Artificial Neural Networks Hidden Unit and Weight Connection Optimization by Quasi-Refection-Based Learning Artificial Bee Colony Algorithm

Artificial neural networks are one of the most commonly used methods in machine learning. Performance of network highly depends on the learning method. Traditional learning algorithms are prone to be trapped in local optima and have slow convergence. At the other hand, nature-inspired optimization algorithms are proven to be very efficient in complex optimization problems solving due to derivative-free solutions. Addressing issues of traditional learning algorithms, in this study, an enhanced version of artificial bee colony nature-inspired metaheuristics is proposed to optimize connection weights and hidden units of artificial neural networks. Proposed improved method incorporates quasi-reflection-based learning and guided best solution bounded mechanisms in the original approach and manages to conquer its deficiencies. First, the method is tested on a recent challenging CEC 2017 benchmark function set, then applied for training artificial neural network on five well-known medical benchmark datasets.

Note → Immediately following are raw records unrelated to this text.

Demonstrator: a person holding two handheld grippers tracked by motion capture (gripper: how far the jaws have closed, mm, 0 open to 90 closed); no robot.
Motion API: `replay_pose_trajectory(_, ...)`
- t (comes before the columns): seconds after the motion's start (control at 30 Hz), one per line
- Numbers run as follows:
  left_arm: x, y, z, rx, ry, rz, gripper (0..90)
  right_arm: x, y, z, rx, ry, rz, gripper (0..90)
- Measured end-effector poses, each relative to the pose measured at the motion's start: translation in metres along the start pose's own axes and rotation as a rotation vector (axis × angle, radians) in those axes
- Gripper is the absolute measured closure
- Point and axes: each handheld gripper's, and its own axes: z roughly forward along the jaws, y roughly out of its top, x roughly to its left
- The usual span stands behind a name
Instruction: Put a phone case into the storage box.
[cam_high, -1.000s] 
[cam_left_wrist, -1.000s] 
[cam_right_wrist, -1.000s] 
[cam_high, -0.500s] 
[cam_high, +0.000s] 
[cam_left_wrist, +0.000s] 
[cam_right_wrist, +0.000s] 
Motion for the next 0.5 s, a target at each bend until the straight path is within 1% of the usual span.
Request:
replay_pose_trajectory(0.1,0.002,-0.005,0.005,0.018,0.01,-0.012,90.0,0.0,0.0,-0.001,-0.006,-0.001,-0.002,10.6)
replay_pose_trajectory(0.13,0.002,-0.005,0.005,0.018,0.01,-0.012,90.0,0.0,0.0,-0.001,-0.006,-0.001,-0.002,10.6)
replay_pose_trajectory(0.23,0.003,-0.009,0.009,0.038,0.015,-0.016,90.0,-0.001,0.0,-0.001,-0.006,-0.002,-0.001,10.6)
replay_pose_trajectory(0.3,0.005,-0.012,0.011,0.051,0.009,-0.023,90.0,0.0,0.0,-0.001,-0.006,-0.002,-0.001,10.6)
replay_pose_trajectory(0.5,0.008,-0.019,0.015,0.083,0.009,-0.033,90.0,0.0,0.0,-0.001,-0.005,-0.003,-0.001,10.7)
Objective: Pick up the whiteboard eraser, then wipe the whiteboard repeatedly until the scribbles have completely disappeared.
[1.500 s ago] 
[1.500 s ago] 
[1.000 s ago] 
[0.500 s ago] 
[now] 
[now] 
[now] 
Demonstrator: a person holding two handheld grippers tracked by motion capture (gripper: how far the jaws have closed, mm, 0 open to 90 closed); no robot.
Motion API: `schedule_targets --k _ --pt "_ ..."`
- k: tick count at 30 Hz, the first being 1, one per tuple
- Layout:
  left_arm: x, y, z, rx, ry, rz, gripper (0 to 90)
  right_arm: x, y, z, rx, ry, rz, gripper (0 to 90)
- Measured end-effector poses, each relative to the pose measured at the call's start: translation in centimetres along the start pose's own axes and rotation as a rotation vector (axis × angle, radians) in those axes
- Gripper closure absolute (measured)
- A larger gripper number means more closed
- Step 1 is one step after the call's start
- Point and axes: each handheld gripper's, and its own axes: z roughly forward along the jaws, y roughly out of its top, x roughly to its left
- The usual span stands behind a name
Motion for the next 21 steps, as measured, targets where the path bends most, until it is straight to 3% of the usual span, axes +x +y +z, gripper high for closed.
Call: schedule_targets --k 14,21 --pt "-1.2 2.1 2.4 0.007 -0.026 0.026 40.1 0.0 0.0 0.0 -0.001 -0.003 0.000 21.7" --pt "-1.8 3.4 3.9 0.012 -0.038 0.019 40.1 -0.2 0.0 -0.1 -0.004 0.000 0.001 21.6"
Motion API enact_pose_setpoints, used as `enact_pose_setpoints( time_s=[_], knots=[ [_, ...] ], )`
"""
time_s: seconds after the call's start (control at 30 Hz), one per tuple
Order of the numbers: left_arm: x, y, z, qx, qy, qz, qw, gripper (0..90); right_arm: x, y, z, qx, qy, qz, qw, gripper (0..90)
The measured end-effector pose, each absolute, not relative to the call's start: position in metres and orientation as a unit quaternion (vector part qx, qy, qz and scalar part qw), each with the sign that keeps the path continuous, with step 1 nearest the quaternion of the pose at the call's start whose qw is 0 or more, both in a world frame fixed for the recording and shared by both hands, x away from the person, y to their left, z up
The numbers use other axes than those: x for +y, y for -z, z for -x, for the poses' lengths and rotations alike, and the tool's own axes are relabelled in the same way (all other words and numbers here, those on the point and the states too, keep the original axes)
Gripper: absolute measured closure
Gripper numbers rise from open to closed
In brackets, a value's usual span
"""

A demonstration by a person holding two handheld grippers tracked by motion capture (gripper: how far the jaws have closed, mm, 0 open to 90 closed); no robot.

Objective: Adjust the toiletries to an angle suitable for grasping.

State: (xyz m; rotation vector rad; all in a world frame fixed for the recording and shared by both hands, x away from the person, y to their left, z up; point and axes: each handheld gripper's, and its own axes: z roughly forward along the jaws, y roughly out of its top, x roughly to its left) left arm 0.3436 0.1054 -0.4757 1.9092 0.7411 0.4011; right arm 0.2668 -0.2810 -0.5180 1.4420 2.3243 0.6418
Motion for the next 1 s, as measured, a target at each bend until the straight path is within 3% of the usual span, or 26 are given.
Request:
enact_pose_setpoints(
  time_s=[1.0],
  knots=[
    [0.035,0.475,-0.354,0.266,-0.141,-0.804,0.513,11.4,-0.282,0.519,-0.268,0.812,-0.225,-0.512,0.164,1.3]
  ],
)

Further, devised algorithm is compared to other metaheuristics-based methods. The efficiency is measured by five metrics - accuracy, specificity, sensitivity, geometric mean, and area under the curve. Simulation results prove that the proposed algorithm outperforms other metaheuristics in terms of accuracy and convergence speed. The improvement of the accuracy over the other methods on different datasets are between 0.03% and 12.94%. The quasi-refection-based learning mechanism significantly improves the convergence speed of the original artificial bee colony algorithm and together with the guided best solution bounded, the exploitation capability is enhanced, which results in significantly better accuracy.